Alors que les autres militants – que j’appelais alors les
« excités » – me parlaient pour un oui ou pour un non de
l’impérialisme, Kodia, lui, m’interrogeait sur mes études. La
philosophie l’intéressait et il me posait beaucoup de questions sur
les philosophes tels que Husserl ou Kierkegaard qui, à mon avis,
ne pouvaient présenter d’intérêt pour le marxiste-léniniste qu’il
était. À partir de sujets aussi désengagés que la liberté ou la mort,
il arrivait sans me heurter à me montrer la nécessité de la lutte
anti-impérialiste, qui ne m’apparaissait plus alors comme un
slogan, mais une attitude philosophique et, pour moi,
fondamentale et vitale. Quand j’y pense aujourd’hui, je me dis
que c’était une sorte de Père Flandrin.
Un jour je m’ouvris à Kodia de mon aventure avec Apolline et
lui expliquai que cela m’avait dévasté intérieurement. Il m’écouta
en silence. Quand j’eus fini, il me regarda fixement, sortit une
cigarette qu’il alluma avec le mégot qu’il terminait, et il me
raconta son mariage. Qu’il vivait avec une femme qui ne posait
aucun des problèmes qui l’assaillaient pour l’avenir de l’Afrique
et que c’était là son malheur.
– Pourtant je l’ai épousée contre le gré de ma famille, me dit-
il.
– Mais la communauté de pensée qu’il n’y a pas entre toi et ta
femme, c’est justement ce qui existait entre Apolline et moi. Et je
sais qu’au Congo il n’y a pas pour l’instant deux filles comme
elle.Il me regarda, sourit et tira sur sa cigarette.
– Tu as peut-être raison. Mais à quoi bon se lamenter. Une
assiette quand elle est cassée, c’est terminé, il faut la jeter. Certes,
on peut la recoller, mais ce n’est plus la même assiette, et elle
n’est plus telle qu’on l’aimait.
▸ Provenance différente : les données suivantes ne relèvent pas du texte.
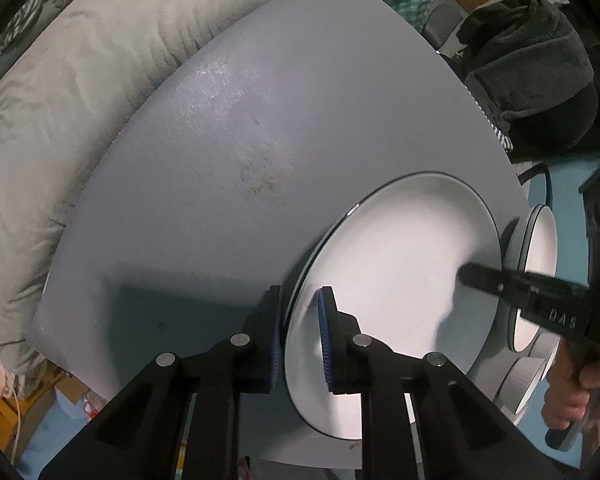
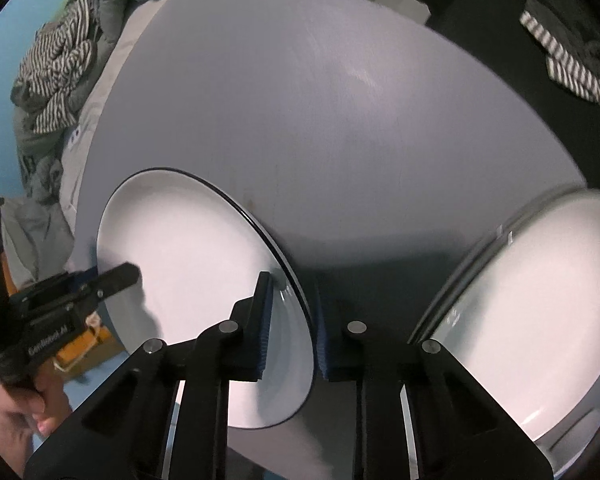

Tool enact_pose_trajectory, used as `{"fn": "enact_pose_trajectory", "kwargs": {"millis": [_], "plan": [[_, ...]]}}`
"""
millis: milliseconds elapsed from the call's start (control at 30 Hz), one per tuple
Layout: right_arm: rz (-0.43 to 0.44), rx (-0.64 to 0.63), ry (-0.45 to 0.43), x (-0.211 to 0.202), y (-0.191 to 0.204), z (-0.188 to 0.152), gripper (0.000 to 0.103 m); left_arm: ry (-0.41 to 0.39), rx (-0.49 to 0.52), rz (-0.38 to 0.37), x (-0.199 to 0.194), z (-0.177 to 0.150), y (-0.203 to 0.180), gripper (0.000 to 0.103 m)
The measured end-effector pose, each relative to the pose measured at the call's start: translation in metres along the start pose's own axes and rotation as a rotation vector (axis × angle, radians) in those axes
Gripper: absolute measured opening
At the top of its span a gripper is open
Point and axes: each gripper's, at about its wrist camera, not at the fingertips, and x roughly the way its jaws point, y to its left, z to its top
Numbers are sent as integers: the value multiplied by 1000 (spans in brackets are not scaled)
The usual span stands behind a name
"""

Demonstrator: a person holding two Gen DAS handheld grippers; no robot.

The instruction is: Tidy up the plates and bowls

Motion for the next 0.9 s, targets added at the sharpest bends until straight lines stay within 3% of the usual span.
{"fn": "enact_pose_trajectory", "kwargs": {"millis": [333,633,900], "plan": [[58,126,-26,3,-1,-41,15,19,128,34,7,1,-23,19],[126,265,-59,2,-21,-76,14,70,208,57,15,-19,-45,20],[114,305,-90,-2,-32,-97,14,104,260,65,27,-36,-70,19]]}}
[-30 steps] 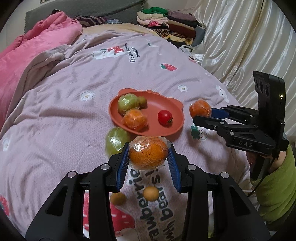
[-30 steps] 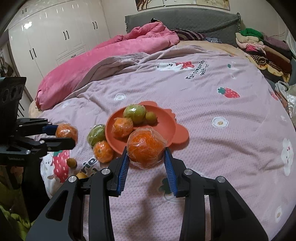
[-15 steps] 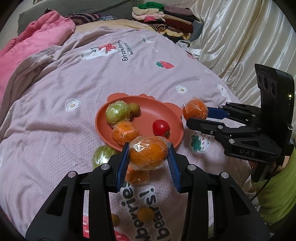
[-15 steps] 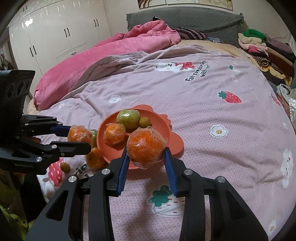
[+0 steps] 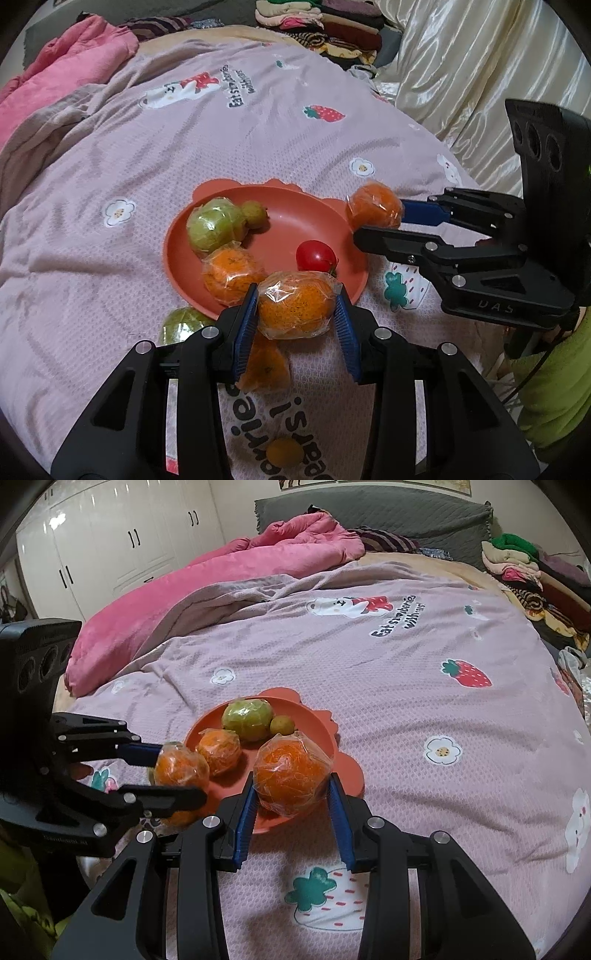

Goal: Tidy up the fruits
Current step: 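Carry both wrapped oranges with both tools over the orange plate, then release the wrapped orange into the plate with left tool while right tool releases its orange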

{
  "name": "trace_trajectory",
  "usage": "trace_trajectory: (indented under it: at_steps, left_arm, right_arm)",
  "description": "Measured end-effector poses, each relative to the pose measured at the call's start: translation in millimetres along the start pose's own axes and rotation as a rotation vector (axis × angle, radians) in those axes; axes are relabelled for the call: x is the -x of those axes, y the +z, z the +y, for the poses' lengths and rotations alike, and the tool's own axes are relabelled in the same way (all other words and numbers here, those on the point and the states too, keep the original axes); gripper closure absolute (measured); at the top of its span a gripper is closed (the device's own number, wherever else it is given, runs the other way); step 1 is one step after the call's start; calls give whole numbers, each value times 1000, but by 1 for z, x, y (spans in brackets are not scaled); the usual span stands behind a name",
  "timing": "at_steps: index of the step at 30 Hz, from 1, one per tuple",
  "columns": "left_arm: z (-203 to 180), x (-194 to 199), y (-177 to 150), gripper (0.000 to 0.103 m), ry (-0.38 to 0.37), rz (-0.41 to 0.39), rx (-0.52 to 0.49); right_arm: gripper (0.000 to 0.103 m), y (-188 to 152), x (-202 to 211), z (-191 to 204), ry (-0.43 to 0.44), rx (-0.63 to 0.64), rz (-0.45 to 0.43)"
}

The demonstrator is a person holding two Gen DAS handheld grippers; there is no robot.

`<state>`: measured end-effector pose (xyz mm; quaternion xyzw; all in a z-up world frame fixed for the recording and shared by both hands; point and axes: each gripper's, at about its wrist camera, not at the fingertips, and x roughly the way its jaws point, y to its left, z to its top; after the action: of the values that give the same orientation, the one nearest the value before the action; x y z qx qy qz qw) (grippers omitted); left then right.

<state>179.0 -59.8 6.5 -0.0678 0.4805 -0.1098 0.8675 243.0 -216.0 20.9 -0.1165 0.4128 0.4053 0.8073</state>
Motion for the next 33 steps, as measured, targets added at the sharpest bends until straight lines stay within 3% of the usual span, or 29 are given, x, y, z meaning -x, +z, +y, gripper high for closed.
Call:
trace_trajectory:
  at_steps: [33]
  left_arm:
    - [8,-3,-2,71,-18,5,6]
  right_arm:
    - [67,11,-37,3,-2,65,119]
Toutes tes pensées sont
parasitaires. C’est comme l’homme qu’on a amputé d’un bras. Il
peut s’attarder à se comparer aux autres et à regretter le temps où
il avait deux bras. Ce serait humain et seul un cœur de bête se
moquerait de lui. Mais ce manchot sera un malheureux, un aigri,
désagréable à son entourage et à lui-même. Par contre, s’il
s’éduque pour dépasser son infirmité, il rayonnera et sera
heureux. C’est ton problème. Je comprends ta douleur, elle
montre que ton cœur est riche. Mais si tu ne surmontes pas cela tu
seras une épave.
– Ce n’est pas facile de raisonner quand il s’agit du cœur.
– C’est vrai. On n’oublie pas aussi facilement. Et si tu
continues à vivre seul, tu ne pourras pas oublier.
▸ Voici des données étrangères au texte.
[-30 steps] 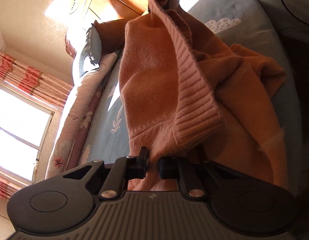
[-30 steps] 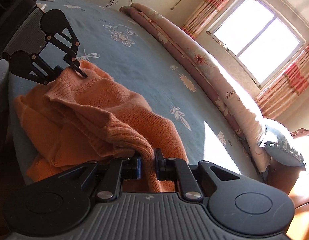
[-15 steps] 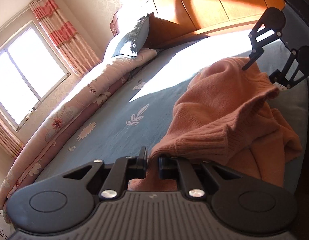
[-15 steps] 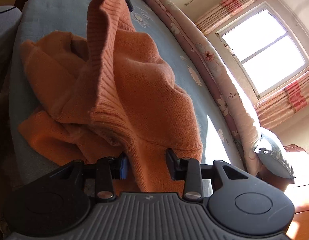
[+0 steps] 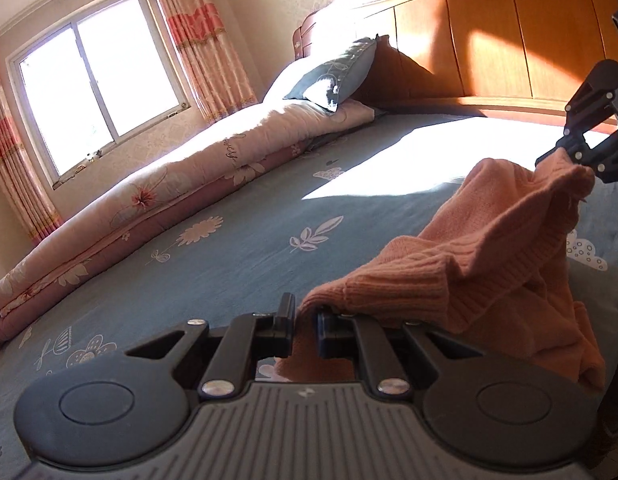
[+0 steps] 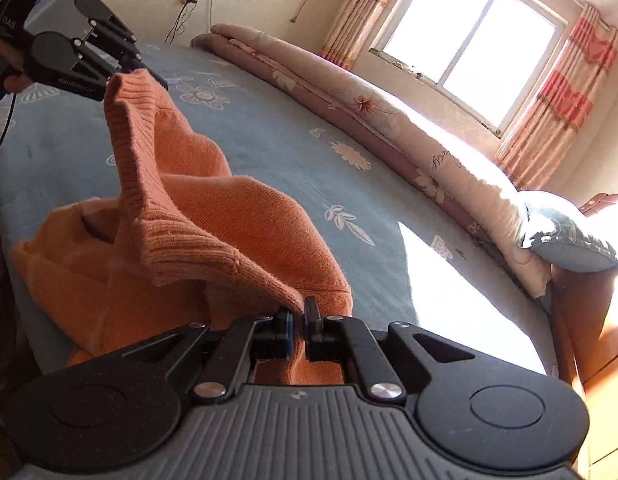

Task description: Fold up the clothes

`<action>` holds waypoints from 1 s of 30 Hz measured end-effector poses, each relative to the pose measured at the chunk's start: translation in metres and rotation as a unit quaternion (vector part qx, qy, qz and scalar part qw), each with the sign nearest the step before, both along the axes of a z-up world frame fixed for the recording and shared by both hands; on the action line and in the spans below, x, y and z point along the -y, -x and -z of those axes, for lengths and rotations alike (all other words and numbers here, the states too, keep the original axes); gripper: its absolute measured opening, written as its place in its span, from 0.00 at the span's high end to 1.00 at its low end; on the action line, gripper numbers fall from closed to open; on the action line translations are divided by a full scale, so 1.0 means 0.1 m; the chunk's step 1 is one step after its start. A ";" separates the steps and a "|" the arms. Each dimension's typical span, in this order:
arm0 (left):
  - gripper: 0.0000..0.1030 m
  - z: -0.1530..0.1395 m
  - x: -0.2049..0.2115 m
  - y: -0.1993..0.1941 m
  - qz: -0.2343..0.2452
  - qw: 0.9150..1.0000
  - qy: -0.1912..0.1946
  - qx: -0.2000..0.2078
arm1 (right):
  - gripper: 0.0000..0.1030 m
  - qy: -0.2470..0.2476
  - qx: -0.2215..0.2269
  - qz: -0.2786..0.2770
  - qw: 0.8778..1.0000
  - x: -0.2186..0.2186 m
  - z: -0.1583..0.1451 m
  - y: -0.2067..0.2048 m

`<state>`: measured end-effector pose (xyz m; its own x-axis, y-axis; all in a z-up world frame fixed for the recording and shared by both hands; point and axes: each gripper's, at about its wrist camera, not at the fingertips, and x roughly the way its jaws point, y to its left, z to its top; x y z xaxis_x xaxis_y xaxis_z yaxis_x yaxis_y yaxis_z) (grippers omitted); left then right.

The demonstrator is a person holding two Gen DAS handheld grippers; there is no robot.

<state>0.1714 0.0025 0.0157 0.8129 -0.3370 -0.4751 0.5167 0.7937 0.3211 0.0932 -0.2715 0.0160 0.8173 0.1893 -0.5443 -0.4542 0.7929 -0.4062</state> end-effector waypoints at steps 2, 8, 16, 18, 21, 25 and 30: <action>0.92 -0.03 -0.03 -0.08 -0.012 1.000 0.009 -0.001 | 0.95 -0.024 0.010 0.015 1.000 0.08 -0.12 -0.09; 0.91 -0.04 0.04 -0.29 -0.025 1.000 -0.002 0.015 | 0.95 -0.041 0.038 0.050 0.997 0.17 -0.33 -0.41; 0.92 -0.08 0.16 -0.67 -0.049 0.998 -0.017 0.047 | 0.95 -0.016 0.052 0.078 0.995 0.17 -0.27 -0.90; 0.92 -0.04 0.20 -0.84 -0.061 0.997 -0.027 0.044 | 0.95 -0.010 0.052 0.081 0.995 0.18 -0.24 -1.06; 0.98 0.04 0.20 -1.13 -0.089 0.995 -0.027 0.035 | 0.95 -0.015 0.038 0.090 0.995 0.22 -0.17 -1.37; 0.95 0.17 0.02 -1.48 -0.095 0.993 0.051 -0.044 | 0.95 -0.014 0.026 0.103 0.994 0.23 0.01 -1.73; 0.88 0.54 -0.28 -1.63 -0.075 0.980 0.121 -0.140 | 0.95 -0.006 -0.005 0.113 0.994 0.28 0.38 -1.94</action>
Ces conversations quotidiennes firent peu à peu leur effet. Je
me jetai dans le syndicalisme étudiant. J’abandonnai même mes
études. Au fond je voulais me faire distinguer. Être le leader dont
la radio parlerait. Ce serait ma revanche. Chaque fois qu’ouvrant
son poste Apolline entendrait citer mon nom, je troublerais sa
tranquillité et elle en aurait la nostalgie.
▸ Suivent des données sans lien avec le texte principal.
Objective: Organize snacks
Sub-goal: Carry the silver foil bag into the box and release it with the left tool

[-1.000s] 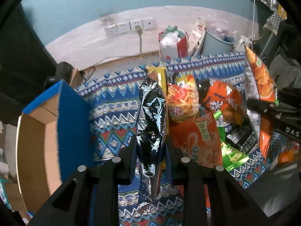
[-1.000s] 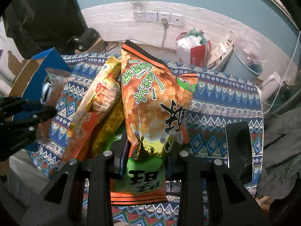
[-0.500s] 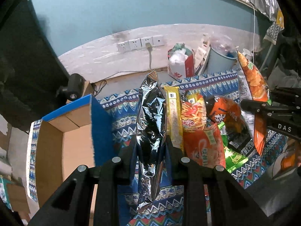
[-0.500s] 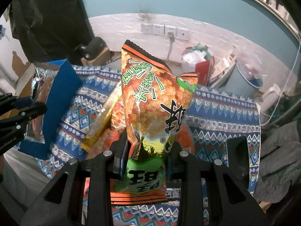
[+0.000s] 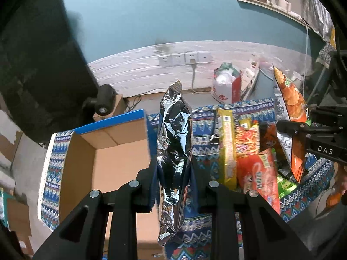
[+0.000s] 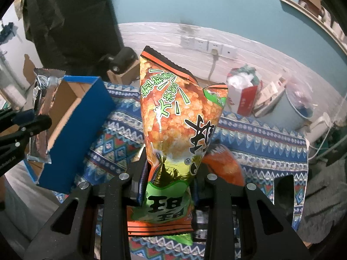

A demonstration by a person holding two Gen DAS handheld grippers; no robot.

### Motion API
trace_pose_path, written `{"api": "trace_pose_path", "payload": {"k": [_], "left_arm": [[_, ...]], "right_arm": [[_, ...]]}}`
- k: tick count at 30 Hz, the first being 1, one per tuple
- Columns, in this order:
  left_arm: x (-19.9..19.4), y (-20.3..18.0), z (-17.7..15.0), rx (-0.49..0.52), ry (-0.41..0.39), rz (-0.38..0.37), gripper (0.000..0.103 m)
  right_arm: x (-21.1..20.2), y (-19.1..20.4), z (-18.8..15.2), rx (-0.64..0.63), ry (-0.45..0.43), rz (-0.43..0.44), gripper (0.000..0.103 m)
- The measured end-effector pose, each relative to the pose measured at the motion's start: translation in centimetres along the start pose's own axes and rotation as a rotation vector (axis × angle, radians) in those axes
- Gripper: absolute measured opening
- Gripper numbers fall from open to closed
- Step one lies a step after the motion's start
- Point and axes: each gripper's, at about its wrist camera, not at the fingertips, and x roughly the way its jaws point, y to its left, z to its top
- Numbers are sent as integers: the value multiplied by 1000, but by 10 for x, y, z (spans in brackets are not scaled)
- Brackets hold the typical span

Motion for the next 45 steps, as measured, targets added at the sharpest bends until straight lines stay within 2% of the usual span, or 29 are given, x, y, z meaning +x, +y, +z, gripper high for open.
{"api": "trace_pose_path", "payload": {"k": [13, 18, 28, 40, 43, 44, 45], "left_arm": [[-4, 67, -22, -120, -6, 86, 26], [-4, 87, -31, -152, -6, 98, 26], [18, 136, -60, -258, 56, 136, 26], [35, 181, -78, -375, 104, 147, 26], [37, 184, -80, -378, 110, 152, 27], [38, 185, -80, -379, 117, 151, 30], [38, 186, -81, -379, 119, 148, 37]], "right_arm": [[17, 60, 25, -87, 4, 69, 31], [25, 87, 37, -118, 8, 99, 31], [47, 154, 55, -183, 37, 181, 31], [80, 206, 60, -226, 99, 236, 31], [83, 215, 60, -238, 103, 236, 31], [85, 219, 60, -243, 105, 237, 31], [86, 221, 60, -246, 107, 240, 31]]}}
Un jour l’Union m’a envoyé dans la Sangha. Je devais y faire
une série d’exposé sur l’aliénation. Ce fut pour moi une
redécouverte de mon pays. Ce furent peut-être les seuls huit jours
où je ne pensais pas à elle.
Quand je revins, je trouvai sur ma table une enveloppe
blanche. À l’intérieur une carte pliée en deux annonçait le
mariage d’Apolline et de son diamantaire.